The major domestic stock indexes took a hit last week as a sharp drop in crude oil prices sparked the return of market volatility after a two week absence. The selling pressure early in the week was driven by a plunge in the nearly U.S. May futures contract, which fell into negative territory for the first time, ahead of expiration. The move in the nearby futures contract sparked technical selling in the June contract, which drove it to $6.50 per barrel before buyers stepped in ahead of the weekend, calming the equity markets.
In the U.S. cash market for the week, the benchmark S&P 500 Index settled at 2836.74, down 37.82 or -1.32%. The blue chip Dow Jones Industrial Average closed at 23775.27, down 467.22 or -1.93% and the technology-based NASDAQ Composite finished at 8634.52, down 15.62 or -0.18%.
Crude Oil Source of Last Week’s Volatility
Investors are looking ahead to more oil-market induced volatility in the weeks ahead due to concerns over limited storage space brought on by the historic demand destruction caused by the coronavirus. Additionally, although the recently agreed upon OPEC+ production cuts are not supposed to start until May 1, but there are signs that some countries are already reducing supply.
This news provided some stability to crude oil prices late last week, allowing for a rebound in stocks. However, most experts agree that the oil market is still in for a world of hurt unless United States producers start to take drastic steps to reduce their own output.

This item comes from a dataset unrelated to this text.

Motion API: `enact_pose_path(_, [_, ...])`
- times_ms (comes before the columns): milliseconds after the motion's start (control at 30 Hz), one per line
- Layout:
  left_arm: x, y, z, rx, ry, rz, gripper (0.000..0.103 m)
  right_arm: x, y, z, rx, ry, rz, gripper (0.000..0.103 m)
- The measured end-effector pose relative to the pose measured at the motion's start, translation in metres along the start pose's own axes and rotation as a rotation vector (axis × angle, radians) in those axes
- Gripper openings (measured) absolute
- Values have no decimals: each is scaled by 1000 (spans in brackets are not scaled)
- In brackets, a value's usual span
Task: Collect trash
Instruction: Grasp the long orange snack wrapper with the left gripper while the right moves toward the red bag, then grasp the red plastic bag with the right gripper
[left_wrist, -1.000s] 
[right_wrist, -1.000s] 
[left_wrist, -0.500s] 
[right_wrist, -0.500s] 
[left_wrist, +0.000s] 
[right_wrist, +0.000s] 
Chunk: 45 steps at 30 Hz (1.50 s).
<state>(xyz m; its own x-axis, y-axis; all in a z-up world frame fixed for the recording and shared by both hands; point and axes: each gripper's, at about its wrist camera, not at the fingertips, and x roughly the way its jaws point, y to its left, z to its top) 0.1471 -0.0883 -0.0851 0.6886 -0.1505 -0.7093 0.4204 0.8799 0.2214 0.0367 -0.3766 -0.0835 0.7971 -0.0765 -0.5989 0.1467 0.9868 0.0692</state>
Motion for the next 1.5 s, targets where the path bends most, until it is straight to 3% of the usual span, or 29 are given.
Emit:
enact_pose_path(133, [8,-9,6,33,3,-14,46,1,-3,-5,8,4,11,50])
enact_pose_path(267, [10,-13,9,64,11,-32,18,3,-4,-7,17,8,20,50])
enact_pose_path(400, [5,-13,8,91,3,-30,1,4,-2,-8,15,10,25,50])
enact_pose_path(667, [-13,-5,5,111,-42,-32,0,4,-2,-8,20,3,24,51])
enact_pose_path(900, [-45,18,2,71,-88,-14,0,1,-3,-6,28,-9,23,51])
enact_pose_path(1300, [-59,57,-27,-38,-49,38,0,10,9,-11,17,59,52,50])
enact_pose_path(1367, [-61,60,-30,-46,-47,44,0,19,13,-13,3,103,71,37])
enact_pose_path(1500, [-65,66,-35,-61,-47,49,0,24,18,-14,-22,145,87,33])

Sentiment Improves After President Trump Signed another Coronavirus Relief Bill
On Friday, President Donald Trump signed a $484 billion relief bill to boost small businesses and hospitals, helping to boost investor sentiment, as Washington plans the next steps in its unprecedented attempt to rescue an economy and health-care system bludgeoned by the pandemic.
The relief package becomes the fourth passed by Congress to respond to the outbreak, with a total cost approaching $3 trillion.
More Relief on the Horizon
On Friday, House Speaker Nancy Pelosi insisted Congress would pass another bill with relief for states and municipalities. She estimated the total could be “equivalent to what we’ve done for small business,” on roughly $700 billion.
“There will be a bill, and it will be expensive,” Pelosi told reporters. “And we look forward to doing it as soon as possible because jobs are at stake, protection of our people, the health and well-being of the American people are at stake. And the sooner we get this done the better.”